This is the first flexibility problem. Many public debates treat the entire budget as negotiable every year. It is not. A rising share is effectively pre-committed by statute and by the interest payments on our National Debt. [2][3] Because of this there is less room to swing, move budget to areas that may require it without taking on additional debt, and larger budget deficits.
2) “Automatic” but not “Unchangeable”
Mandatory spending runs based on permanent law: eligibility rules, benefit formulas, payment rates, and automatic adjustments. It does not require an annual appropriations vote to continue. [3] These are essentially the auto pilot components of the Federal Budget.
However, Mandatory spending can be changed. The challenge is that it usually requires changing the underlying statute, which often involves complex policy design, distributional tradeoffs, and longer legislative timelines often met with gridlock in our current political environment. That makes it harder to adjust Mandatory programs as a “quick fix” when budget pressure arises.
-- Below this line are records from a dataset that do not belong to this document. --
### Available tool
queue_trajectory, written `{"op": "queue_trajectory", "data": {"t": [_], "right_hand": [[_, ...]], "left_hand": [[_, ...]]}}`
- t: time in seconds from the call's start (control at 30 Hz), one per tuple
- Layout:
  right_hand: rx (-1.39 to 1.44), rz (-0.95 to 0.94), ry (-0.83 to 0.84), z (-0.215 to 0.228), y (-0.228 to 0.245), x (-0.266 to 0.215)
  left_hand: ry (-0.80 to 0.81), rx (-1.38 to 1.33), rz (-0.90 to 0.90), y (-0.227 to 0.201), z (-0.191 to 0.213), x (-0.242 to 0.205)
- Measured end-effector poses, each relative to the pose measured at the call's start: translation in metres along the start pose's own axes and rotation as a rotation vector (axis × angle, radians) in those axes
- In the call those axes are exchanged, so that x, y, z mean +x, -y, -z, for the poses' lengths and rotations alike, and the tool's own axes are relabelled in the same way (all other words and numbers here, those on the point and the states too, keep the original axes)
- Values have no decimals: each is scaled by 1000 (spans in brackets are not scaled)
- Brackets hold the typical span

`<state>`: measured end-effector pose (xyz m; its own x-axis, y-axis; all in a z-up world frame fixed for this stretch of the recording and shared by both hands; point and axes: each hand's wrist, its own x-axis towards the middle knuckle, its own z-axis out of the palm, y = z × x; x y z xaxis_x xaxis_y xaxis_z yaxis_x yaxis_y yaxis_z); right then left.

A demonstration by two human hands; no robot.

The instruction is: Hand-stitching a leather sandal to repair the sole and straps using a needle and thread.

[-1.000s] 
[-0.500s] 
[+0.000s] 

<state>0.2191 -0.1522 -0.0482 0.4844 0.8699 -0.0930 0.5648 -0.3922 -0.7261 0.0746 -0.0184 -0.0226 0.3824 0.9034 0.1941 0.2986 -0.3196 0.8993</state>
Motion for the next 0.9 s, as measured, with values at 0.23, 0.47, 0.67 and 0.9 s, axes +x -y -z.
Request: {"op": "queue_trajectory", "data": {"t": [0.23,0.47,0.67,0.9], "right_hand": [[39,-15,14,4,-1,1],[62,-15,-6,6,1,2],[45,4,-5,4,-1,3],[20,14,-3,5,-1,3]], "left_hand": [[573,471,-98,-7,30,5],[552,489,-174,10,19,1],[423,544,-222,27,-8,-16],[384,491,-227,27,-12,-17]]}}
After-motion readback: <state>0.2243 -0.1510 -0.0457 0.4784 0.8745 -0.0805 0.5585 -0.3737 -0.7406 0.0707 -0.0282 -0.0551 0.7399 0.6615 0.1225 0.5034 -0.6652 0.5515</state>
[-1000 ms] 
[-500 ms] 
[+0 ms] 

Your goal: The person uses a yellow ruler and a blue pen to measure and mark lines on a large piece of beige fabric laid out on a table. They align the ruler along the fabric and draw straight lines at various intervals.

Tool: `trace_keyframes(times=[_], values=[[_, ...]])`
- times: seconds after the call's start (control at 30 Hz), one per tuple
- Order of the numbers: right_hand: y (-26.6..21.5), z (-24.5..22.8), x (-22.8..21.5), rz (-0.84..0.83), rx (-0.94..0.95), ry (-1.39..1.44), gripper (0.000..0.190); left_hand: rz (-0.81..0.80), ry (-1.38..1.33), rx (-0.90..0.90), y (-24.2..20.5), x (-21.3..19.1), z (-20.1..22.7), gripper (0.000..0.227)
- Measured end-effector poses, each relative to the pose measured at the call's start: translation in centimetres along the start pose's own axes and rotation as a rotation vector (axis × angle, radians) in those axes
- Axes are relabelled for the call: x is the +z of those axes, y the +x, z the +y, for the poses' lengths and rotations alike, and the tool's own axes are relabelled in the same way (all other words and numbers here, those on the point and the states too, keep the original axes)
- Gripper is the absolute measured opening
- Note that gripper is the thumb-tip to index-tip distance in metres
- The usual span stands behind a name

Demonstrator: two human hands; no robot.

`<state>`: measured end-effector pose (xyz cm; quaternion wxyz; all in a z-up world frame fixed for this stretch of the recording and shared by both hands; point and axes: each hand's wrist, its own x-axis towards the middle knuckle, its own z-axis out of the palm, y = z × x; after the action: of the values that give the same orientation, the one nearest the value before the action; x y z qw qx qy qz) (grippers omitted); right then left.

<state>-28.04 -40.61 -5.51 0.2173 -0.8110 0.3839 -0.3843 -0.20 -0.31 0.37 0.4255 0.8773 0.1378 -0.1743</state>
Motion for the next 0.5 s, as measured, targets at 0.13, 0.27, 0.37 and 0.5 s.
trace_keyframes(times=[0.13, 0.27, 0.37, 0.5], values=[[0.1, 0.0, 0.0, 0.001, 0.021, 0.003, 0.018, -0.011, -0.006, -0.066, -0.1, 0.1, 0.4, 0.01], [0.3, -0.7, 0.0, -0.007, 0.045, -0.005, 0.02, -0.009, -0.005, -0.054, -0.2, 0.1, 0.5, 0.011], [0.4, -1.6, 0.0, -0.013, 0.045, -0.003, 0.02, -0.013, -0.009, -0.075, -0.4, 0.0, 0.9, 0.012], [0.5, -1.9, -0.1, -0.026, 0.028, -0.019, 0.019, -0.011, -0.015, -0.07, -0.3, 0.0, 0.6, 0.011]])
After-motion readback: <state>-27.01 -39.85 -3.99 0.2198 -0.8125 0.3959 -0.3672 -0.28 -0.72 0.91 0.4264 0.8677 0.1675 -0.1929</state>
This creates a mismatch between politics and mechanics: discretionary levels can be adjusted in annual funding bills, while major changes to large mandatory programs, that take up the majority of the budget, typically require separate authorizing legislation and sustained political agreement. [3] This has the practical effect of making most of the budget off limits each year unless there is consensus on changing components of the mandatory budget, which both parties are often hesitant to do.
3) Entitlements Growth
A major reason the autopilot share grows is that many Mandatory programs are built to scale and expand cost automatically. Spending can rise because:
More people become eligible (demographics)
Per-person costs rise (especially in health care)
Benefit formulas and thresholds adjust over time (indexing, inflation)
Refundable credits and income-tested benefits expand and contract with economic conditions [4]
This is not inherently “good” or “bad.” It is what happens when programs are designed to deliver stable benefits based on rules. But it does mean the budget baseline rises even if Congress takes no new action in a given year.
When that baseline grows faster than revenues, pressure concentrates on the smaller discretionary slice. The consequences show up in visible ways: funding fights, recurring rhetoric about “cuts,” and a sense that budgeting is constant crisis management. The underlying driver is often structural: the baseline is doing what the laws tell it to do. [2][4] The challenge is that the Entitlements component of the budget, in particular Health Care, has grown dramatically over the last few decades and is taking an increasingly larger piece of the budget.
4) Net Interest competes with everything else
Net interest is the cost of financing the US National Debt, in other words the interest paid on the National Debt in the form of Treasury securities (net of certain interest income). [3] It is not a program most people interact with directly, but it draws from the same pool of Federal Budget resources.
When debt levels are high and interest rates rise, interest costs can increase even if no benefit is expanded and no agency is funded more. That creates a second flexibility squeeze: interest is effectively a prior obligation. It gets paid first, and it reduces the dollars available for everything else. The US paid over $1 trillion in Interest on our National Debt, more than the entire US Military budget. [5]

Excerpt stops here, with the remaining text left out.